Our algorithm uses spectrally resolved nadir infrared radiance data to determine optical depth, effective radius, and mineral family of dust layers and quantify information content within hyperspectral sounder signal. Successful development of which could result in the effective doubling of polar orbiter observations of dust by including the nighttime scans. This inverse modeling framework primarily relies upon three components: 1. the observed radiances from Scanning High-resolution Interferometer Sounder (S-HIS), 2. the Line-by-Line Radiative Transfer Model with Discrete Ordinances (LBL-DIS) to act as the forward model, estimating radiances for potential atmospheric states, and 3. optimal estimation (OE) to drive the state towards the observation. This is a Bayesian system, producing the output described above, as well as quantitative uncertainty estimates.
Three spectrally orthogonal mineral dust types and one liquid water habit were incorporated into the forward model, representing the most probable sources of interference within window channels. The optimal estimation process attempts to find a state space (adjusting optical thickness and effective radius) combination of these layers that most accurately produces the observation spectrum. Unfortunately, the problem is ill-posed, as there are multiple combinations that can fall within the acceptable convergence criteria. We found the potential for an incorrect convergence is reduced the most through proper constraint of layer geometry (height and thickness). Since our method relies on observations diverging from expected blackbody emissions within window channels, one would expect surface temperature error to be pivotal. However, errors in retrieved optical depths above 0.15 were insignificant within a +/- 2 K surface emission window.

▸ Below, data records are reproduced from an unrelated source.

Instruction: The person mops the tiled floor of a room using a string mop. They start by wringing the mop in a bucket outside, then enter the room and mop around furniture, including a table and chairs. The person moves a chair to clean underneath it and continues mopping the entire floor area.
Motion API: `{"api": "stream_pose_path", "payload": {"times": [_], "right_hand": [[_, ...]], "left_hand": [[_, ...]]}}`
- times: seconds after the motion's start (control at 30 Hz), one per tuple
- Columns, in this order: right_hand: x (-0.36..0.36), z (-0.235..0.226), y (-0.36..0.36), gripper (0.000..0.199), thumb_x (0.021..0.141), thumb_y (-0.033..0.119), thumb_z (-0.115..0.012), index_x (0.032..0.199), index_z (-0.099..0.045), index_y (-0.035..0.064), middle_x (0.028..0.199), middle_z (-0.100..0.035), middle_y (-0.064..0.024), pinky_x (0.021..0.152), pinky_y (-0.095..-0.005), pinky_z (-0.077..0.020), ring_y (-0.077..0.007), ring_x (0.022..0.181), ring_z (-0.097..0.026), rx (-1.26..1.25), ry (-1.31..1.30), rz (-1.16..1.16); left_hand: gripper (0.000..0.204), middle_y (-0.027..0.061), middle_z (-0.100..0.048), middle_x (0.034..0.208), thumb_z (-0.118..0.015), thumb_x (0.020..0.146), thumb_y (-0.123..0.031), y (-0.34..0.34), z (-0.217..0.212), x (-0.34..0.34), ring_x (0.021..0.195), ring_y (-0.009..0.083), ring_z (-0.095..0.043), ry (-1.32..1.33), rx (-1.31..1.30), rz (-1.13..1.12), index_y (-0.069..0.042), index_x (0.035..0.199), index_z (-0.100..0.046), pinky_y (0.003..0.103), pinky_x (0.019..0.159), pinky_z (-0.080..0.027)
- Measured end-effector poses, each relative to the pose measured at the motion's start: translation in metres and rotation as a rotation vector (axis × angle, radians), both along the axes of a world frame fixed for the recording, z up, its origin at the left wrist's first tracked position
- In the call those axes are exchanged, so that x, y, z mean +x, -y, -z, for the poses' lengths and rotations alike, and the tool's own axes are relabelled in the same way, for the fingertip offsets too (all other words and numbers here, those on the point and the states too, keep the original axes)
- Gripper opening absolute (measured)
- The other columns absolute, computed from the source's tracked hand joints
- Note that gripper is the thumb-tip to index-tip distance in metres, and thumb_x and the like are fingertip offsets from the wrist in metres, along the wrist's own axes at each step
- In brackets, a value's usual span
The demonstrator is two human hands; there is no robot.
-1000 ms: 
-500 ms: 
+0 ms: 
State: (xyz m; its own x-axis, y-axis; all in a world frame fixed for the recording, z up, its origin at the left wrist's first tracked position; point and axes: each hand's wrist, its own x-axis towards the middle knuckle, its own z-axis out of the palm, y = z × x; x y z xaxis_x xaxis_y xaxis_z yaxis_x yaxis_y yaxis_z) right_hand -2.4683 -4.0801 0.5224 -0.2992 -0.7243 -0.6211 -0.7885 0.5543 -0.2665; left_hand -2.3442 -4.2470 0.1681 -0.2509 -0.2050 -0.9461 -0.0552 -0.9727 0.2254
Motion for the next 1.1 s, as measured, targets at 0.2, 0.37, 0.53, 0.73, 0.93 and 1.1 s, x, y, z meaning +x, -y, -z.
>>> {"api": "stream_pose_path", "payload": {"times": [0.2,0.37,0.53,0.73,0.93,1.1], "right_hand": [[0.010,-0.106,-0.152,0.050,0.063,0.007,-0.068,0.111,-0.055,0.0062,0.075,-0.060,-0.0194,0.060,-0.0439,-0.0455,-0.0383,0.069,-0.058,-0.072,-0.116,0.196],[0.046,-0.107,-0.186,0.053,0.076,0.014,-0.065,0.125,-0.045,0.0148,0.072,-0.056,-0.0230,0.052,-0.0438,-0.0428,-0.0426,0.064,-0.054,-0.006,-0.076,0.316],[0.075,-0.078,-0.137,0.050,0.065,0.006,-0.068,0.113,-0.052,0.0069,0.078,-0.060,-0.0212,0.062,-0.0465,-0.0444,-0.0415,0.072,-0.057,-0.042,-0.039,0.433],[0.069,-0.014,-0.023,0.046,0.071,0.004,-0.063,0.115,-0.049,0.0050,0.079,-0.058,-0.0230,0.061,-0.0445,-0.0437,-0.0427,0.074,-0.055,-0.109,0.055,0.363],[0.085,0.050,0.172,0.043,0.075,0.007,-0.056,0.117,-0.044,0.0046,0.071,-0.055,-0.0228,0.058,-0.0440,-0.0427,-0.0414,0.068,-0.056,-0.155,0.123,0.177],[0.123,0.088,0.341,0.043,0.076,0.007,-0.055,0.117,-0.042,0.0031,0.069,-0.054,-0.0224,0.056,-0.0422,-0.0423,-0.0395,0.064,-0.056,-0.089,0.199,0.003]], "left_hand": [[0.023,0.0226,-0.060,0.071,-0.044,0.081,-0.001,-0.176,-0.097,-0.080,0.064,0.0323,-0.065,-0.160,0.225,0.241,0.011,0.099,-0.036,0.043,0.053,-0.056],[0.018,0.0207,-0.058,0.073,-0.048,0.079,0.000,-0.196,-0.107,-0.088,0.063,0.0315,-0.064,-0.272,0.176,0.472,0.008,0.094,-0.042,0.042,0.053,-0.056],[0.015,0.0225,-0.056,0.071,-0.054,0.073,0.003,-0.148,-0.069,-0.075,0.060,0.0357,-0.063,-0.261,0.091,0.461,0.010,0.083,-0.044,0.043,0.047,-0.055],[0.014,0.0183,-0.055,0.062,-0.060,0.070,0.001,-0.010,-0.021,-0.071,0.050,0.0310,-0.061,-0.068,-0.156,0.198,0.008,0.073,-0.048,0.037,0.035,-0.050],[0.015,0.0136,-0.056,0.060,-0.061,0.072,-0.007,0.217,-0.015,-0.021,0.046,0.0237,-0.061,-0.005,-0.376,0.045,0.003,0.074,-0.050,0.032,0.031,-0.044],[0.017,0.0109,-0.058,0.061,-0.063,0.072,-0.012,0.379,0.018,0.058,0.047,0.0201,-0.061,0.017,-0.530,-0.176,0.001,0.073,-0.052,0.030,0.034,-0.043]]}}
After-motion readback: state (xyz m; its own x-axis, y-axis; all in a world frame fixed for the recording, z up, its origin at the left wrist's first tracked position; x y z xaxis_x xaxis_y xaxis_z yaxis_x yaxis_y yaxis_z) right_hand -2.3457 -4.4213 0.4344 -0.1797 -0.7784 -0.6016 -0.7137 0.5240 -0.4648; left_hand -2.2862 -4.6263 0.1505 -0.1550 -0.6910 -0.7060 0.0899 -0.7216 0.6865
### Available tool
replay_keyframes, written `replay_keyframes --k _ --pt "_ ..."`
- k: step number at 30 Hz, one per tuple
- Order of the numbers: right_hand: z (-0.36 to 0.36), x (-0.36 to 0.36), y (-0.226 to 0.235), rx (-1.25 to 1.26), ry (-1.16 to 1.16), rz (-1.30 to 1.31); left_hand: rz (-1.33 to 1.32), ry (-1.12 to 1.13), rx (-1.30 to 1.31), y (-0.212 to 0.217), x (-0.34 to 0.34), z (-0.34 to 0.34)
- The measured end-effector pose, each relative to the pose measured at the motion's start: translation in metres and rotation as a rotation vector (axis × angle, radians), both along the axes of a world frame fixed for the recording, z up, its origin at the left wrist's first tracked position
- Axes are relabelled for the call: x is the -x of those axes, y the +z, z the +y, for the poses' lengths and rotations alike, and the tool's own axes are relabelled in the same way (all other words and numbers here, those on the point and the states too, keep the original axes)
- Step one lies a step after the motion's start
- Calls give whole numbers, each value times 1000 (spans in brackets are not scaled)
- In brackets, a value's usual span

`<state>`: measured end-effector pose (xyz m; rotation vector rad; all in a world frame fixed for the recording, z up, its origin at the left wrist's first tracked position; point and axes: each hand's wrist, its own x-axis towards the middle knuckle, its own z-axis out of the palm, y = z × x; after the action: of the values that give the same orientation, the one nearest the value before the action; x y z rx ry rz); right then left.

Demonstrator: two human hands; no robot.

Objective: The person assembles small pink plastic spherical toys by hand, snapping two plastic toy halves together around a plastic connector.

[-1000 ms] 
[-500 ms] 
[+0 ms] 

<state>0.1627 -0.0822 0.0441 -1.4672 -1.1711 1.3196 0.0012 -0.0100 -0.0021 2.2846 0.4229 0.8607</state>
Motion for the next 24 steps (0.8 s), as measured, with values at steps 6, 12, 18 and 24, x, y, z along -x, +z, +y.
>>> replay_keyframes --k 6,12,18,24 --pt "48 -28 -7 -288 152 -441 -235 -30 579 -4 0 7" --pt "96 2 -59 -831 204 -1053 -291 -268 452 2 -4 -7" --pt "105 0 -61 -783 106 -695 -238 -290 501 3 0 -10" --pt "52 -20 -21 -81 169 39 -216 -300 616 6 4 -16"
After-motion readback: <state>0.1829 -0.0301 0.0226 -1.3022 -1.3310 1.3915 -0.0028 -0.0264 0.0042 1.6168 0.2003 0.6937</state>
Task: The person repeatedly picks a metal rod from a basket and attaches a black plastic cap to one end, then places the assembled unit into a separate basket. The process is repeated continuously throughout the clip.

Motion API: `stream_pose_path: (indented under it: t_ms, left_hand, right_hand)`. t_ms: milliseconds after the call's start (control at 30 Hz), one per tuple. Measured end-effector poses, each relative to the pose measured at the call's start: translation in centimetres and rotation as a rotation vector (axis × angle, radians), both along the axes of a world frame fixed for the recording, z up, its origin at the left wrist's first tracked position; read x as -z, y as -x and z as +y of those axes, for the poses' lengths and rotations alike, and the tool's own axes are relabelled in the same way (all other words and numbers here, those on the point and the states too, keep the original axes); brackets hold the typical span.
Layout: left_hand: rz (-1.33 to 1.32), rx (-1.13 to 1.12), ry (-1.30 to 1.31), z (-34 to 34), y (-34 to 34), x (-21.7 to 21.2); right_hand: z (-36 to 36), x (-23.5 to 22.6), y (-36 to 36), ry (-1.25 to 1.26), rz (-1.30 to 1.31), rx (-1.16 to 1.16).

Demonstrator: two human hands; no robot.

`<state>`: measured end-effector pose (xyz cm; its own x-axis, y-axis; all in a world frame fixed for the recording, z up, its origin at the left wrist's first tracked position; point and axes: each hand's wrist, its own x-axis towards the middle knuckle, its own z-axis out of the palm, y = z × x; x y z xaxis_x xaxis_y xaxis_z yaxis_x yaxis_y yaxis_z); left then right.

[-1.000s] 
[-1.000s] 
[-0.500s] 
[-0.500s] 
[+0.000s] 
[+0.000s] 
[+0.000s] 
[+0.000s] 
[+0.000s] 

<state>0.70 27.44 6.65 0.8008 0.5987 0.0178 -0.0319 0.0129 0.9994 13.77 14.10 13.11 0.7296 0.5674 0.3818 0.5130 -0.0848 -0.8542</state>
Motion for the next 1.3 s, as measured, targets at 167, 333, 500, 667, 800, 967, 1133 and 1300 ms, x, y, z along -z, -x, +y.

This works above an otherwise clear surface, but clouds create a problem. In their presence, which dust often is, it becomes impossible for the optimal estimation framework to appropriately attribute radiance changes to dust without an accurate estimation of the cloud top temperature. Instead of attempting a dust retrieval in cloud contaminated scenes, the OE process effectively screens them out when the water cloud state is sufficiently convergent.
The training dataset come from the Hurricane Storm Sentinel (HS3) mission, which provided a low altitude (in comparison to LEO; 20 km vs 700 km), hyperspectral radiances from S-HIS, as well as collocated retrievals from the Cloud Physics Lidar (CPL). We will evaluate the retrieval efficacy for data from the 2013 deployment. Initial results found that after screening cloud contaminated scenes, residuals between S-HIS and CPL retrieved aerosol optical depths were distributed around -0.07, with S-HIS retrievals having a low bias when compared to CPL retrievals greater than 0.15.